- _Task_
Below, some lines carry pictures; leave those pictures out and retype exactly the lines from the one with "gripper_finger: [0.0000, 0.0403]" through the one with "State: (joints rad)".

- _Collected material_

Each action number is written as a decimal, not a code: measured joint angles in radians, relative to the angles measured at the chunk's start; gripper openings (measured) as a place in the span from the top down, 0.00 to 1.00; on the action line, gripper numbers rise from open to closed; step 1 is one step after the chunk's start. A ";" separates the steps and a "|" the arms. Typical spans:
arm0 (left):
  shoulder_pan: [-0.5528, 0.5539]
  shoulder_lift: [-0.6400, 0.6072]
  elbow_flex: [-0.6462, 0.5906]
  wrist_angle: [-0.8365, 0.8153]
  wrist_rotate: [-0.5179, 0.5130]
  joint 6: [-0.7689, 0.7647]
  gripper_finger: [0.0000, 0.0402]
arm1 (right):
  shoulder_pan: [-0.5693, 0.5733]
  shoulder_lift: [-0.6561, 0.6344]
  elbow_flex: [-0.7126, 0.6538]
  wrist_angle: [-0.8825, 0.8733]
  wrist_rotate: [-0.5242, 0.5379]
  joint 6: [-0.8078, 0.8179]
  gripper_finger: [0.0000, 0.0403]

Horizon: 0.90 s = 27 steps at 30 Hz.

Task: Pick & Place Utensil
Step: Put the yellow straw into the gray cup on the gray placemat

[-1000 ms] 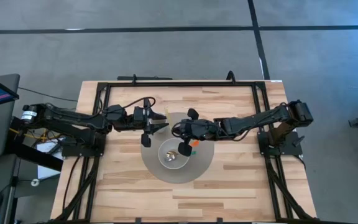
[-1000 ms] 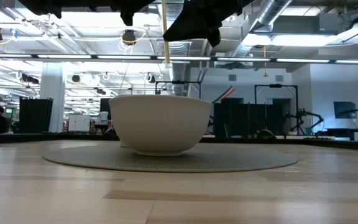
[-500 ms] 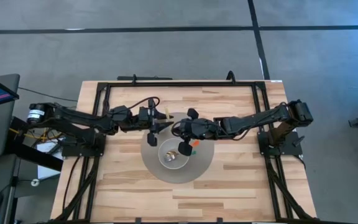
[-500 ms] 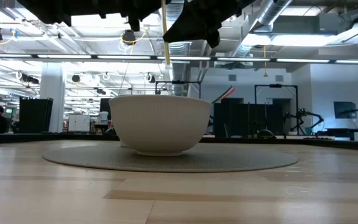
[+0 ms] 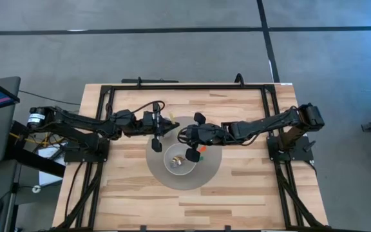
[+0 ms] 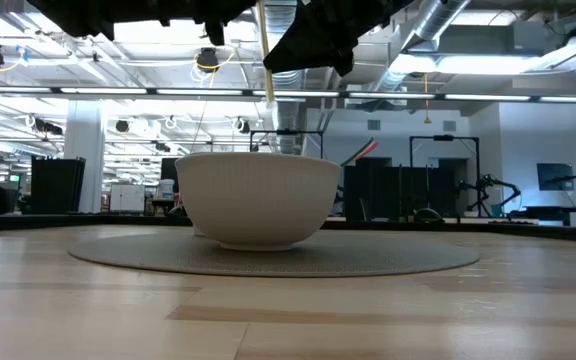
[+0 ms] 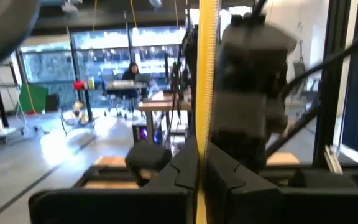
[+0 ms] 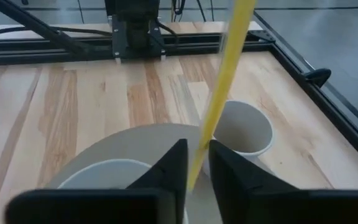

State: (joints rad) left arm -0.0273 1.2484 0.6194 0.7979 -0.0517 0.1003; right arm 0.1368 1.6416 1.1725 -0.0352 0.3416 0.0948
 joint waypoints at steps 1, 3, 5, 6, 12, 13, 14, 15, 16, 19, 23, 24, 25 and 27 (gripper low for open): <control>0.000 0.000 0.000 -0.019 0.000 0.000 0.98 | 0.000 0.000 0.000 0.000 0.000 0.000 0.85; 0.000 0.002 0.000 -0.054 0.000 0.000 0.99 | -0.001 0.000 0.000 -0.002 0.001 0.000 0.80; 0.000 0.002 0.000 -0.057 0.000 0.000 0.98 | -0.003 0.000 0.000 -0.019 0.002 0.001 0.76; 0.000 0.002 0.000 -0.058 0.000 0.000 0.98 | -0.003 0.000 0.000 -0.029 0.002 0.001 0.74; 0.000 -0.001 0.000 -0.066 -0.101 0.059 0.99 | 0.001 0.000 0.000 -0.178 0.062 0.075 0.64; 0.000 -0.005 0.000 -0.071 -0.144 0.091 0.99 | 0.001 0.000 0.000 -0.211 0.073 0.104 0.63; 0.000 -0.006 0.000 -0.067 -0.187 0.117 0.99 | 0.001 0.000 0.000 -0.243 0.078 0.135 0.62; 0.000 -0.009 0.000 -0.068 -0.232 0.139 0.98 | 0.001 0.000 0.000 -0.267 0.080 0.166 0.61; 0.000 -0.013 0.000 -0.081 -0.274 0.158 0.98 | 0.001 0.000 0.000 -0.287 0.080 0.191 0.60; 0.013 -0.014 0.000 -0.129 -0.345 0.168 0.98 | 0.000 0.000 0.000 -0.308 0.082 0.229 0.58; 0.037 -0.005 0.000 -0.226 -0.404 0.126 0.99 | 0.000 0.000 0.000 -0.299 0.082 0.229 0.58; 0.041 -0.004 -0.001 -0.248 -0.422 0.123 0.99 | 0.000 0.000 0.000 -0.297 0.081 0.229 0.58; 0.046 -0.004 -0.005 -0.249 -0.430 0.123 0.98 | 0.000 0.000 0.000 -0.296 0.081 0.229 0.58; 0.053 -0.005 -0.017 -0.241 -0.435 0.117 0.98 | 0.000 0.000 0.000 -0.294 0.081 0.229 0.58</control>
State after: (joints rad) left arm 0.0255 1.2438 0.6021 0.5567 -0.4862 0.2177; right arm 0.1371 1.6417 1.1725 -0.3294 0.4225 0.3233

- _Your response_
  gripper_finger: [0.0000, 0.0403]

Horizon: 0.90 s = 27 steps at 30 Hz.

Task: Pick & Place Utensil
Step: Put the yellow straw into the gray cup on the gray placemat

[-1000 ms] 
[-1000 ms] 
[-500 ms] 
[-500 ms] 
[+0 ms] 
[+0 ms] 
[+0 ms] 
[+0 ms] 

State: (joints rad) left arm -0.0273 1.2484 0.6194 0.7979 -0.0517 0.1003; right arm 0.1368 1.6416 1.1725 -0.0352 0.3416 0.0948

This exercise has now been completed.